Supplied data: Begin

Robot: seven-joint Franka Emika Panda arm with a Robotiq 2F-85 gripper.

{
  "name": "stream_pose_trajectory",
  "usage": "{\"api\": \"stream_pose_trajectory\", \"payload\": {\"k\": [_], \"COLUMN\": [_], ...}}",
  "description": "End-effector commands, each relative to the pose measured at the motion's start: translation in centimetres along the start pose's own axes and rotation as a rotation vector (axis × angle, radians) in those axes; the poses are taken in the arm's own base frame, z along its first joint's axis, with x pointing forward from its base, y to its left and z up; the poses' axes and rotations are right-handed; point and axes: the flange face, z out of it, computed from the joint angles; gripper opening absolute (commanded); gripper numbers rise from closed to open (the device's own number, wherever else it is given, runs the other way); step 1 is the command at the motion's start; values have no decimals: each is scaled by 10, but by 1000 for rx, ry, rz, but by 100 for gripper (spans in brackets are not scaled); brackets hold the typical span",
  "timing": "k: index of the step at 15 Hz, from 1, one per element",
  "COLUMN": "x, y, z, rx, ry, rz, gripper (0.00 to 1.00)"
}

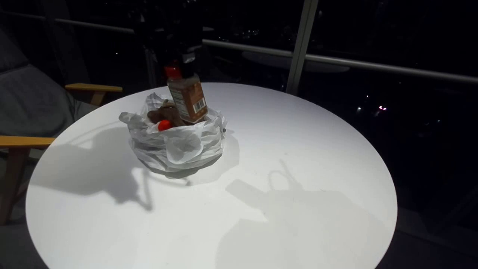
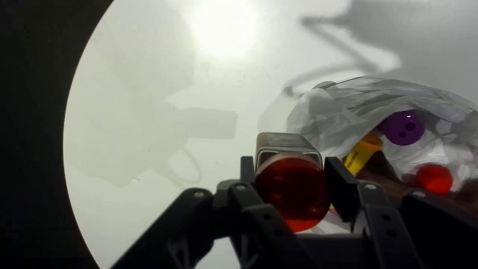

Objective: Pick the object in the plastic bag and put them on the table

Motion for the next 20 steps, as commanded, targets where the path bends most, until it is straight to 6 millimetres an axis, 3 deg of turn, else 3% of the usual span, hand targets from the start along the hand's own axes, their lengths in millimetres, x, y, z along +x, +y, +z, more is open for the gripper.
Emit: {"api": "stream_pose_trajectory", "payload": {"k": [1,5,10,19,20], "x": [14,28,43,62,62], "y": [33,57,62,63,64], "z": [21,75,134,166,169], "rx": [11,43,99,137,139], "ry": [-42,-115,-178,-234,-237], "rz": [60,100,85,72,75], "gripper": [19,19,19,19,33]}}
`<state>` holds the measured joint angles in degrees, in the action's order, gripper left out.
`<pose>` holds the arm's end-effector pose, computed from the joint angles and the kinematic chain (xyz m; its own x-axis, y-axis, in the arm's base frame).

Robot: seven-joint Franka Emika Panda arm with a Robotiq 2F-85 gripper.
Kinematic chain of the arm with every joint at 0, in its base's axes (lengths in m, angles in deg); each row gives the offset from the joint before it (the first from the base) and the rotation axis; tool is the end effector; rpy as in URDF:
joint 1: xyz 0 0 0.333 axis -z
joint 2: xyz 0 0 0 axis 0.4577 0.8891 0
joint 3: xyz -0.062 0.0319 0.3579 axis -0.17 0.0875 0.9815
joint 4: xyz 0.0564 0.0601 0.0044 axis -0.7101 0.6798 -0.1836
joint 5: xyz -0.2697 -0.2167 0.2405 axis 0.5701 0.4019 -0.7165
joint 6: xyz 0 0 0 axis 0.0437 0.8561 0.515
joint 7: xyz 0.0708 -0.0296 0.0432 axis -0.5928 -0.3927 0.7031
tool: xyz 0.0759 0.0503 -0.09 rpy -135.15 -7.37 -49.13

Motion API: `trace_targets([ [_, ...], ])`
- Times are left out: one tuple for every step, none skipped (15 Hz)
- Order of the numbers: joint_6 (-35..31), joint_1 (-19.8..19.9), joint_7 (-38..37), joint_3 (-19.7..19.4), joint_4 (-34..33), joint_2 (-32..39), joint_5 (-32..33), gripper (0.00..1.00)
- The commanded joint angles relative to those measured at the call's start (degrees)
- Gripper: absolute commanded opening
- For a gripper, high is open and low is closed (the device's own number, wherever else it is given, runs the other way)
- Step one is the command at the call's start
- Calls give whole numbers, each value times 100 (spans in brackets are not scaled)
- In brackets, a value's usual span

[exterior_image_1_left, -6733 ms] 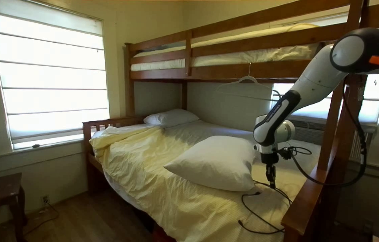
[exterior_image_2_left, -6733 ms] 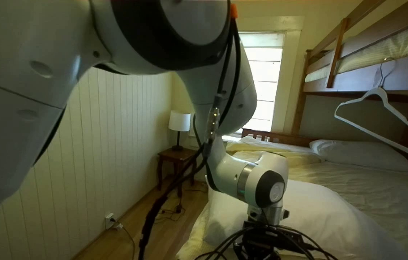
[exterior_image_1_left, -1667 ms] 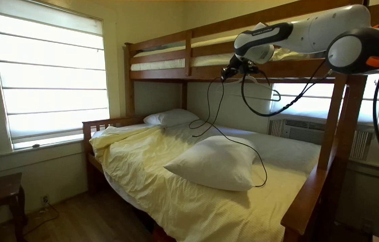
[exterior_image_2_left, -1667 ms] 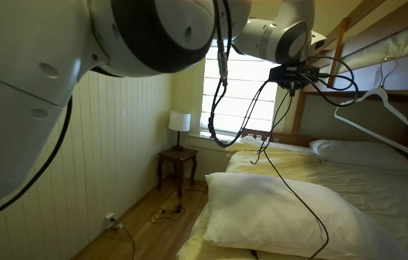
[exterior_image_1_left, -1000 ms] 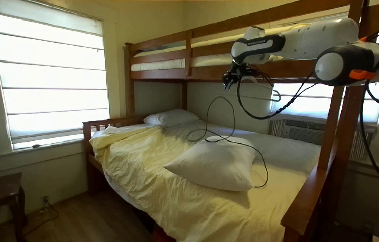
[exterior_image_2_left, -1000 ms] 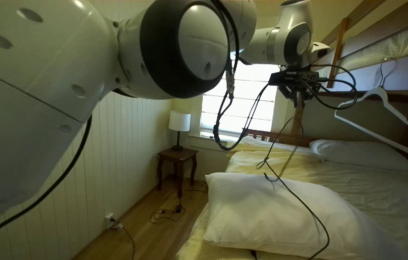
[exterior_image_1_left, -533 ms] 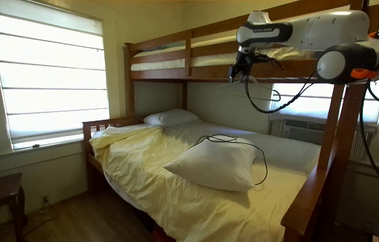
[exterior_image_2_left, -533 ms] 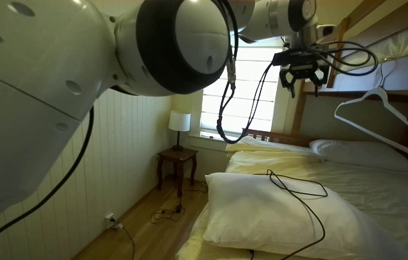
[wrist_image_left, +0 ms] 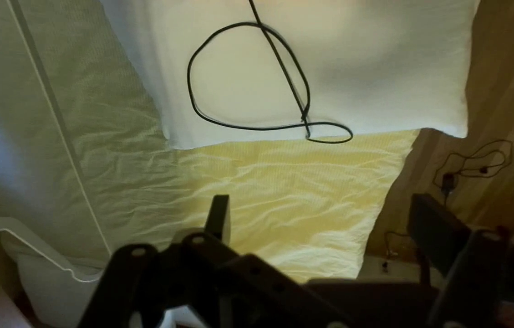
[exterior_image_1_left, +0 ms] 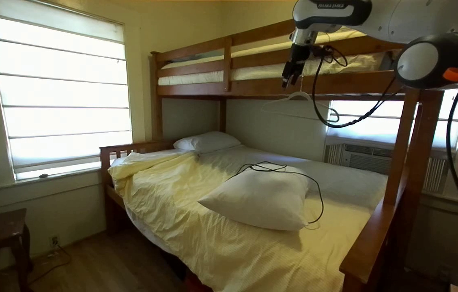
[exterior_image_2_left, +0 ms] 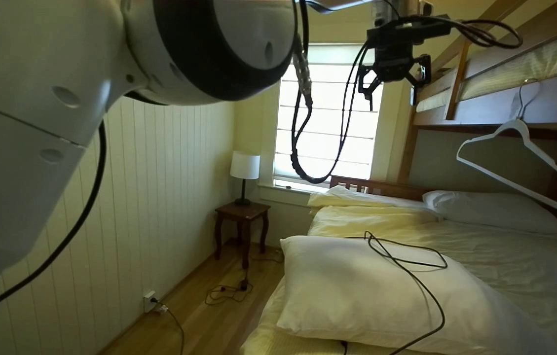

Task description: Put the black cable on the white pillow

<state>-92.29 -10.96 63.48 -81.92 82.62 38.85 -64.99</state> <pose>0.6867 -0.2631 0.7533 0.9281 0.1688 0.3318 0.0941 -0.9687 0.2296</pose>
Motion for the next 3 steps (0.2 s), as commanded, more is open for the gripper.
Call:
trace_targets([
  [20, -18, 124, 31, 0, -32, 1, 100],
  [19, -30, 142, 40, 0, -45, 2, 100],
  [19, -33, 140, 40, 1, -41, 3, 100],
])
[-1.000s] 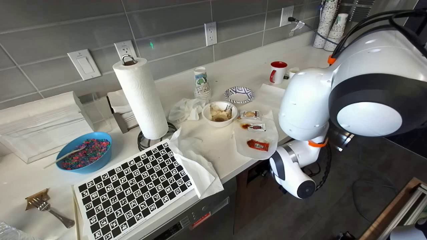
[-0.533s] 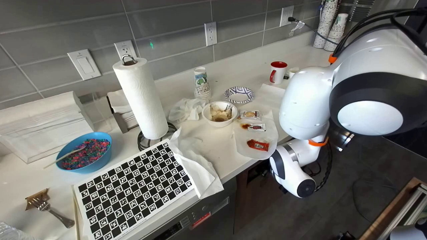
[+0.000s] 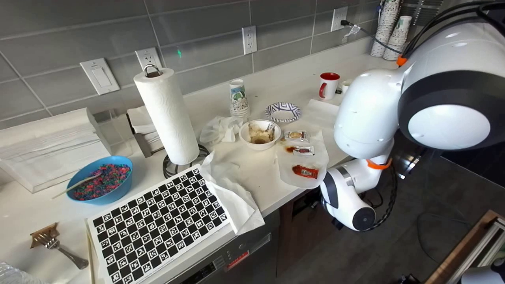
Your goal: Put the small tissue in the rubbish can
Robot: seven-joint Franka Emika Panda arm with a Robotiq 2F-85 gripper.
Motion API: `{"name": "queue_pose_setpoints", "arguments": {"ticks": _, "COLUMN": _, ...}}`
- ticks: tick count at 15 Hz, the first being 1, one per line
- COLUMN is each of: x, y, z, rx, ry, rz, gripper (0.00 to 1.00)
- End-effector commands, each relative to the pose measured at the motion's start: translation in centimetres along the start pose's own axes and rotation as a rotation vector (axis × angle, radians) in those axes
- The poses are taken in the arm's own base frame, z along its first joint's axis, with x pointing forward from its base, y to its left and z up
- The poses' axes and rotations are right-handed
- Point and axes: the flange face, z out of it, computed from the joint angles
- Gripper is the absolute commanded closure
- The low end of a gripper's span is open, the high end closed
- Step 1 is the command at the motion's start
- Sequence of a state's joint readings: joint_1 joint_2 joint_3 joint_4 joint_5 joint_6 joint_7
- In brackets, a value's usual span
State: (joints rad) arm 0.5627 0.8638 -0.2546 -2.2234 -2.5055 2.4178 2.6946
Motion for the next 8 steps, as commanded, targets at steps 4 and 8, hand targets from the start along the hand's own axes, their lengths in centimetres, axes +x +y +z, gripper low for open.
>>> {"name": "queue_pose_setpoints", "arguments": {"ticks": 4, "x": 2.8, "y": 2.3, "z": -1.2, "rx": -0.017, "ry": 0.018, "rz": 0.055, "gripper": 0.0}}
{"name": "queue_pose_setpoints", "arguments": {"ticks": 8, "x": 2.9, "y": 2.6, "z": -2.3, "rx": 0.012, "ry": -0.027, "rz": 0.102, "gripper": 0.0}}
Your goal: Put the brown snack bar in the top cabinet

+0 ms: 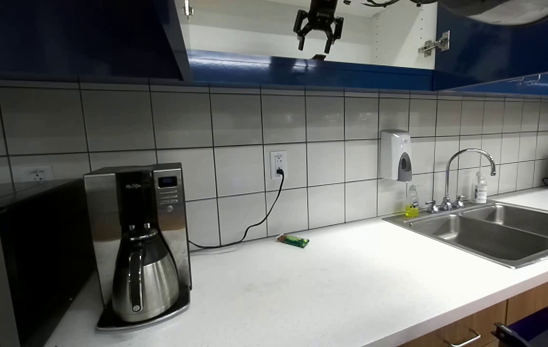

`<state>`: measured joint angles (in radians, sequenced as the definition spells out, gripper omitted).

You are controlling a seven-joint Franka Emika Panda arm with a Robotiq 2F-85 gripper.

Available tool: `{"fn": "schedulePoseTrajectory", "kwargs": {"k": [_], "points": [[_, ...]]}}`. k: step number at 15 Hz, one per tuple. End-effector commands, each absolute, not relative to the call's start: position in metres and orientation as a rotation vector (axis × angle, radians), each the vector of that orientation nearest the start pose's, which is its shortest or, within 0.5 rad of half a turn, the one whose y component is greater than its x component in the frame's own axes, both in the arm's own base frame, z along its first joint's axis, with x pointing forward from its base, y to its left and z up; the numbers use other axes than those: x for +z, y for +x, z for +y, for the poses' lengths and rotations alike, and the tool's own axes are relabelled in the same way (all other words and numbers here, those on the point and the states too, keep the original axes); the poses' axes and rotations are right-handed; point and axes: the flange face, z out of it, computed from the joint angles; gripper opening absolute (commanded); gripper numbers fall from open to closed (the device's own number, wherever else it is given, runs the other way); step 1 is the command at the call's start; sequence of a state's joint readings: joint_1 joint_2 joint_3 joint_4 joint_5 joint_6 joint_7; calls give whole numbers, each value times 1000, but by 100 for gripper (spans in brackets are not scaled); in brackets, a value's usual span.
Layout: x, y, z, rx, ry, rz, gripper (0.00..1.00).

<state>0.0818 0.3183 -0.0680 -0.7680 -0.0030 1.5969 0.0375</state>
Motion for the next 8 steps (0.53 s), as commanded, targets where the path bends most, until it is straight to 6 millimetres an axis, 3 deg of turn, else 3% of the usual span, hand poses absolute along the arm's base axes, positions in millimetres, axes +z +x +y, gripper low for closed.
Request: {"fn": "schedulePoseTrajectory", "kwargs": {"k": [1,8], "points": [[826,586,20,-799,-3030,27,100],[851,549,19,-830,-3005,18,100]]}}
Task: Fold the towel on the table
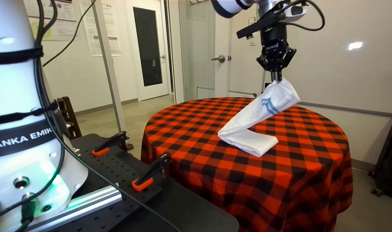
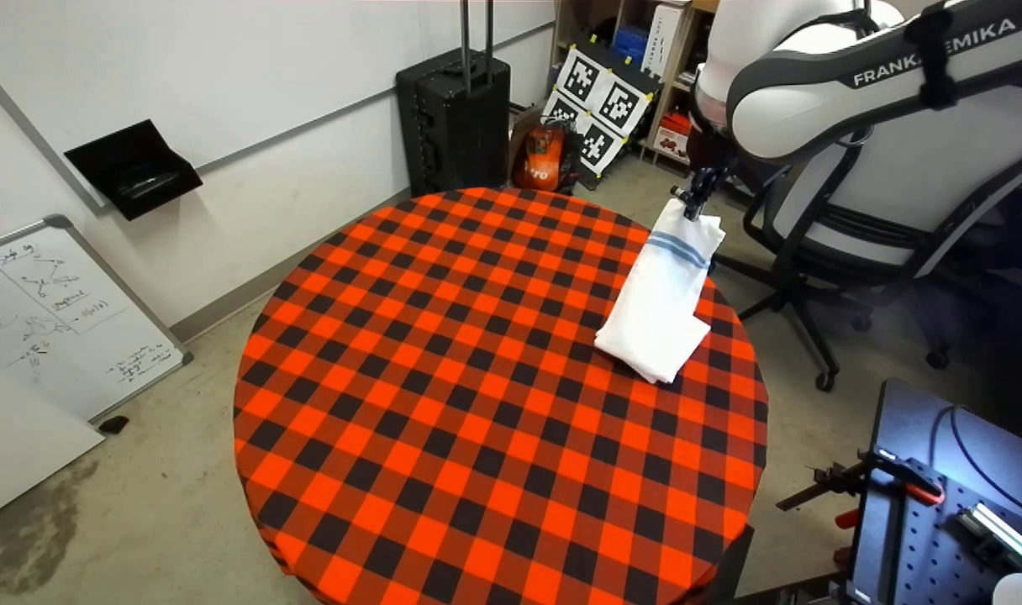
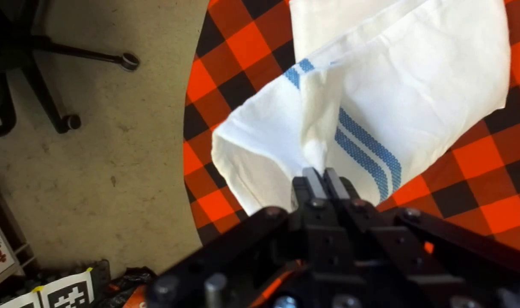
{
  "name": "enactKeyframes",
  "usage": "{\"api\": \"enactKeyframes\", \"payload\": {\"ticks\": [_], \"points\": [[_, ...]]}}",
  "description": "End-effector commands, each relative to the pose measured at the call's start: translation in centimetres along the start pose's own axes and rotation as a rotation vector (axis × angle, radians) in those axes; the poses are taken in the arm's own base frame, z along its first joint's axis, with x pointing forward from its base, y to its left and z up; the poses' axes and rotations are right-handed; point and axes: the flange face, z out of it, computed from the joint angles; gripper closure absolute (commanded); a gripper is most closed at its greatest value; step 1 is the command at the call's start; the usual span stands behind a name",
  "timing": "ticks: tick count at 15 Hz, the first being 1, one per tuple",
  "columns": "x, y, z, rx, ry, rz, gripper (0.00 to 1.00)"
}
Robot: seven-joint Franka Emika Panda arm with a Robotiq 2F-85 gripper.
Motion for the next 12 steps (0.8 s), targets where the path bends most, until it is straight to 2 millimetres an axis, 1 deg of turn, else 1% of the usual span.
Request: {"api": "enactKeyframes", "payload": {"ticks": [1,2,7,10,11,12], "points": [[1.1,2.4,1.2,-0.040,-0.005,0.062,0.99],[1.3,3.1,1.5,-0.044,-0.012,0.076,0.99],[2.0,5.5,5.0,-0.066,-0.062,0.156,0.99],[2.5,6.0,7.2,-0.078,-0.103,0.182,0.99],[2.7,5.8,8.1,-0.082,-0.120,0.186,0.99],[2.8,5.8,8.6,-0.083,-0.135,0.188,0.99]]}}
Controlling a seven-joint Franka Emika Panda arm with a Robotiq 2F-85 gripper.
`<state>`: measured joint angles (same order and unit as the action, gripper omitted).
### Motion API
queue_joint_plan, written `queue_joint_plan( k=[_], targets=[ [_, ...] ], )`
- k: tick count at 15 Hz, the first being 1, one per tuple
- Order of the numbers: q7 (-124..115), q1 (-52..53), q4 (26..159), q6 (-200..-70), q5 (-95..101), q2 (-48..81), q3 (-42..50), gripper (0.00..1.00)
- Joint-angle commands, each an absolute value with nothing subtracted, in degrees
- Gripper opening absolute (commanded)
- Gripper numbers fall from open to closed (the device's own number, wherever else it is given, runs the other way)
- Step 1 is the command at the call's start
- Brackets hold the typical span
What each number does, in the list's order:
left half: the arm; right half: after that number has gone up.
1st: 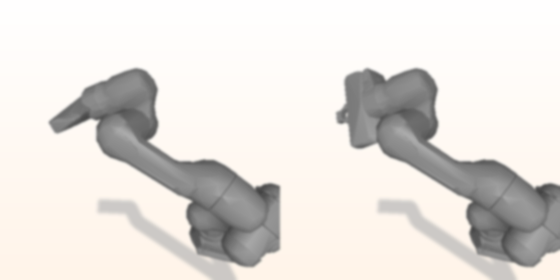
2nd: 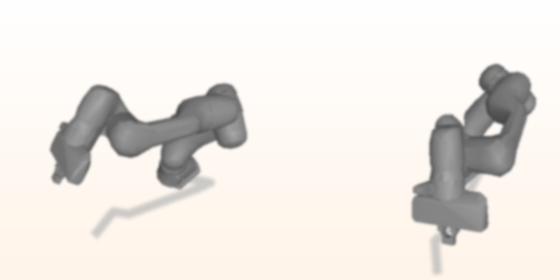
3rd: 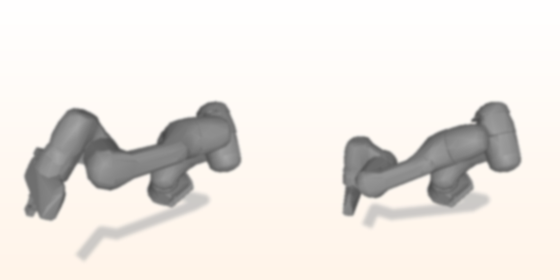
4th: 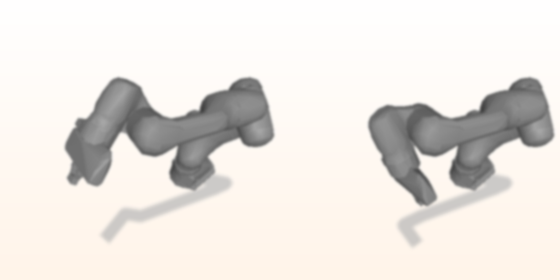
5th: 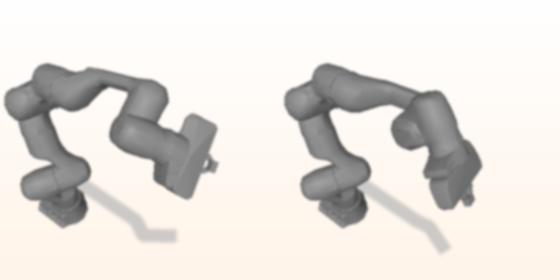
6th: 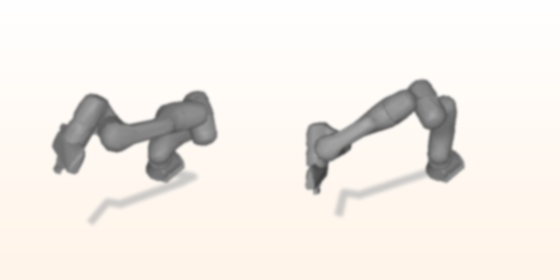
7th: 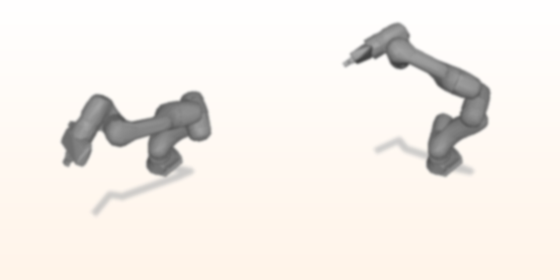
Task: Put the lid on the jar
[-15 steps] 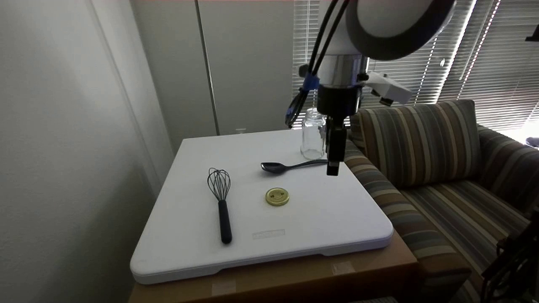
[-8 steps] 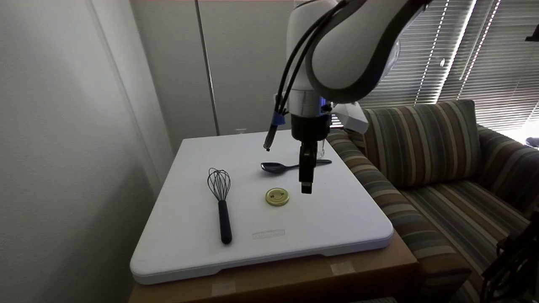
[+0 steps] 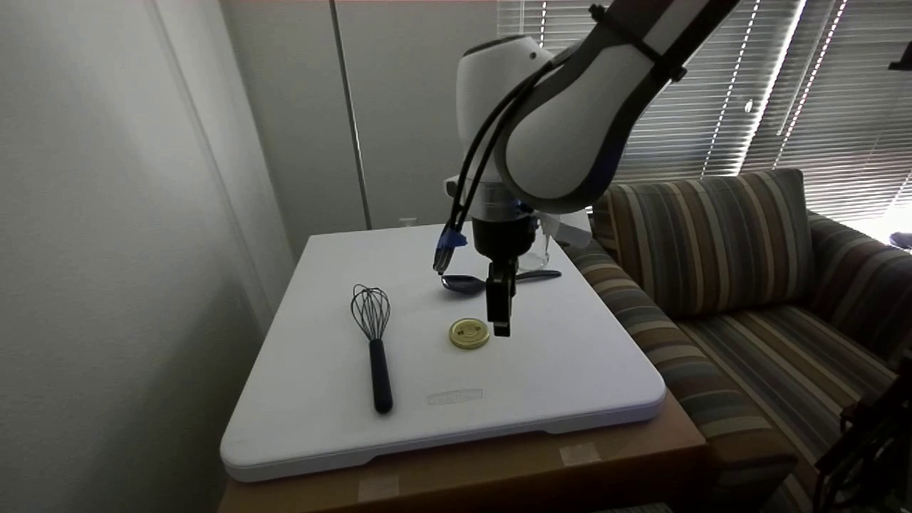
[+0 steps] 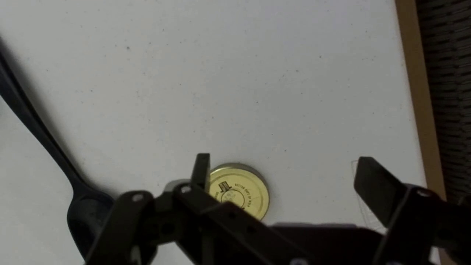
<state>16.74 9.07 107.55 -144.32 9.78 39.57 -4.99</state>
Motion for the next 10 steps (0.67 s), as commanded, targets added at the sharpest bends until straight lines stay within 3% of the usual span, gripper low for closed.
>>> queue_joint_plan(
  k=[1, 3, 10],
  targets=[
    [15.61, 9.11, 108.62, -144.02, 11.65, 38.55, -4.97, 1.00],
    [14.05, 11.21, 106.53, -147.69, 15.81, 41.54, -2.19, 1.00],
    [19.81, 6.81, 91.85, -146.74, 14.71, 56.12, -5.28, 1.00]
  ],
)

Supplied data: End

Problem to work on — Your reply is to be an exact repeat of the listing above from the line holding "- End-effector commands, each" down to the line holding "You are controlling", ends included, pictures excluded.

Written reply —
- End-effector commands, each relative to the pose measured at the motion's start: translation in centimetres along the start pose's own axes and rotation as a rotation vector (axis × angle, radians) in those axes
- The poses are taken in the arm's own base frame, z along its first joint's axis, with x pointing forward from its base, y to its left and z up
- The poses' axes and rotations are right-handed
- Point and axes: the flange face, z out of it, computed from the joint angles
- Gripper is the absolute commanded closure
- The low end of a gripper's span is open, the high end closed
- Step 1 is the command at the motion's start
- Sequence of a state's joint readings: joint_1 joint_2 joint_3 joint_4 joint_5 joint_6 joint_7
- In brackets, a value's usual span
State: (joints rad) arm 0.5627 0.8638 -0.2546 -2.2234 -2.5055 2.4178 2.6946
Motion for the next 8 steps, as commanded, targets at steps 4 and 8, hand targets from the start along the hand's own axes, their lengths in centimetres, axes +x +y +z, gripper low for open.
>>> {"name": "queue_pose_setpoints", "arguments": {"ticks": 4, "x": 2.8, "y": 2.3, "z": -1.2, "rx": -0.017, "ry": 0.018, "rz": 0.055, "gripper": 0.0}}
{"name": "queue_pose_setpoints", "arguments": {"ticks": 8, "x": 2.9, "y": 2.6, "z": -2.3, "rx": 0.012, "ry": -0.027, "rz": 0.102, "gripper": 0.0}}
Your goal: Put the brown snack bar in the top cabinet

+0 ms: 

`<state>`: measured joint angles (in radians, sequenced as the definition spells out, gripper omitted).

You are controlling a seven-joint Franka Emika Panda arm with a Robotiq 2F-85 gripper.

No more output is expected.